It is Marathon's second attempt this year to divest Speedway after negotiations with Seven & i, parent of the 7-Eleven convenience store chain, over a $20 billion-plus deal collapsed in March as the novel coronavirus spread in the United States. Speedway could now fetch between $15 billion and $17 billion, amid lower road traffic during the pandemic, the sources said.
Couche-Tard, which has more than 9,400 stores in North America, does not want to pay for the entire deal on its own, according to the sources. It is also seeking a partner that would take on some of the Speedway gas stations and address potential antitrust concerns about a deal, the sources said.
The Laval, Quebec-based company is in talks to team up with private equity firms, including Cerberus Capital Management LP, the sources added. It is seeking a partner that will take on at least 850 Speedway locations, according to one of the sources.
Couche-Tard has also explored partnering with TDR Capital, owner of the British petrol station operator EG Group, the sources said. But Couche-Tard and TDR could not agree on how to split the Speedway assets, and TDR has now raised financing for an all-cash bid of its own, the sources said. TDR will not attach any antitrust contingencies on its bid, the sources said.
7-Eleven operates and franchises more than 70,000 stores in 17 countries, including 11,800 in North America. It is not clear whether its Japanese parent is lining up transactions to address potential antitrust concerns.
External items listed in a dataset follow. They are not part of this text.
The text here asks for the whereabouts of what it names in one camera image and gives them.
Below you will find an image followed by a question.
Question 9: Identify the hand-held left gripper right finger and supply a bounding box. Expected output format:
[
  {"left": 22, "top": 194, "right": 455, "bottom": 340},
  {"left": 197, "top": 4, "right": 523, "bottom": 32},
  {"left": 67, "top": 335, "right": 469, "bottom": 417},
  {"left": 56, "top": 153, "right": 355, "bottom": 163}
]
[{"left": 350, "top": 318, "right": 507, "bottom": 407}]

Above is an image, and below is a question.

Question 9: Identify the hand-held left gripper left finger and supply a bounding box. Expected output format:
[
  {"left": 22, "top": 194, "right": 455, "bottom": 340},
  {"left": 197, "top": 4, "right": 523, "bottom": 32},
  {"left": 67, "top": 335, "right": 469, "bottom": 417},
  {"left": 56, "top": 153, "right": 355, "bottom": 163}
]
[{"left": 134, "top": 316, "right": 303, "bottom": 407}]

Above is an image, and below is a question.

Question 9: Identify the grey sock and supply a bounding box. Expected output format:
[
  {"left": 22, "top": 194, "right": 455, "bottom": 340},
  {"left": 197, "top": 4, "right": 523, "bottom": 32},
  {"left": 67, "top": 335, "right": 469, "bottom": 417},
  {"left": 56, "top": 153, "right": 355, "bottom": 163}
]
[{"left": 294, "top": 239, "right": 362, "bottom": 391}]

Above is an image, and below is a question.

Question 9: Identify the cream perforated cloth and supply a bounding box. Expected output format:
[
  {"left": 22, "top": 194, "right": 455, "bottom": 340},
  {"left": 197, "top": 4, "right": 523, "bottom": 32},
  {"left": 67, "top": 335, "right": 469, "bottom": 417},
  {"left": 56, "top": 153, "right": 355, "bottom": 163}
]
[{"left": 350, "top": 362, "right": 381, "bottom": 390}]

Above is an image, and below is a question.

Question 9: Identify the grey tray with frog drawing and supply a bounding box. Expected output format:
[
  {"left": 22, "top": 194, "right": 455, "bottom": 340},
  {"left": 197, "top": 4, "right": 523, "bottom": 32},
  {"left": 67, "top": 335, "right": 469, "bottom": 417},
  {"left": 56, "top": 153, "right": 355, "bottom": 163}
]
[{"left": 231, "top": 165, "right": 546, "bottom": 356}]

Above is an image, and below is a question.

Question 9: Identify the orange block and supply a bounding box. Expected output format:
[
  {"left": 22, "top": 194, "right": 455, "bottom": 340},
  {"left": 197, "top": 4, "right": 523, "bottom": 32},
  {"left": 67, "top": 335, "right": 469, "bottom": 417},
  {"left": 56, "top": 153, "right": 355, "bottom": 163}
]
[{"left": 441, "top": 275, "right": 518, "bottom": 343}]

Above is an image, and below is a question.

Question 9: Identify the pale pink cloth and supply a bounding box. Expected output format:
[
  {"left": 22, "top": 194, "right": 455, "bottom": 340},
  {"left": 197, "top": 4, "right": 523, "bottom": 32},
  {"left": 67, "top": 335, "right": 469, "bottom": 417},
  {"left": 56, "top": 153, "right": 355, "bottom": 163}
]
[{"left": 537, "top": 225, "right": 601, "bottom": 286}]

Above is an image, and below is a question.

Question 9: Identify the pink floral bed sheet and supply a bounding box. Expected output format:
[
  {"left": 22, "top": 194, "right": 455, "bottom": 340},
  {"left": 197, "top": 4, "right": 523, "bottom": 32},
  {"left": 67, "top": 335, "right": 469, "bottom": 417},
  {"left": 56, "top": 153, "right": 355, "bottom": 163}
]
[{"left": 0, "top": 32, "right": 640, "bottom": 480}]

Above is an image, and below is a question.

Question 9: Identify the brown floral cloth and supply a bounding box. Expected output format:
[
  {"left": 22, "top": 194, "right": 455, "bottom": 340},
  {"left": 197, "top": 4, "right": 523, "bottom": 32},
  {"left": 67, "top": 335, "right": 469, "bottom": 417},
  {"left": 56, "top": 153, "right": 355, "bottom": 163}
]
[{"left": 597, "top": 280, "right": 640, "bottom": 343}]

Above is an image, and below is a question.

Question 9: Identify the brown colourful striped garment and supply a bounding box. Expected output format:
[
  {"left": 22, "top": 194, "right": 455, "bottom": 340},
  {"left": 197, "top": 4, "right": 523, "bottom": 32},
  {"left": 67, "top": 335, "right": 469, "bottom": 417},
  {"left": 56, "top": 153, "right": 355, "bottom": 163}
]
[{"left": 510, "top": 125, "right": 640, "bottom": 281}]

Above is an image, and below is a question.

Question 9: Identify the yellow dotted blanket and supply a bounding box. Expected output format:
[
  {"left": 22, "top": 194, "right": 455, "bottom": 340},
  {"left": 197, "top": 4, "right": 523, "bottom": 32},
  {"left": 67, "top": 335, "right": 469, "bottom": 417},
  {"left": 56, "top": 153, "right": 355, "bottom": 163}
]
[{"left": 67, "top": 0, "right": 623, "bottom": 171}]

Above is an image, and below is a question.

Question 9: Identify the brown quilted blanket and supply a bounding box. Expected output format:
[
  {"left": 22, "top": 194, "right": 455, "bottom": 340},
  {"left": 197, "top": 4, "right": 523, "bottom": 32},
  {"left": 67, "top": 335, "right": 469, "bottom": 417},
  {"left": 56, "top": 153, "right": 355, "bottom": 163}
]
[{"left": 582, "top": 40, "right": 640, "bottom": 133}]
Other smaller companies and buyout firms are in talks about partnering with a larger player on a bid. Murphy USA Inc, which operates more than 1,400 convenience stores in 26 U.S. states, is considering participating in the auction for Speedway, two of the sources said.
The sources requested anonymity because the matter is confidential. Marathon Petroleum, Couche-Tard, TDR Capital and Cerberus declined to comment. Seven & i and Murphy USA did not respond to requests for comment.
If Marathon does not secure a sale of Speedway, it will seek to spin it off to its shareholders. Under pressure from hedge fund Elliott Management Corp, the Findlay, Ohio-based company has said the spin-off would happen by the first quarter of 2021. Speedway comprises more than 3,900 convenience stores.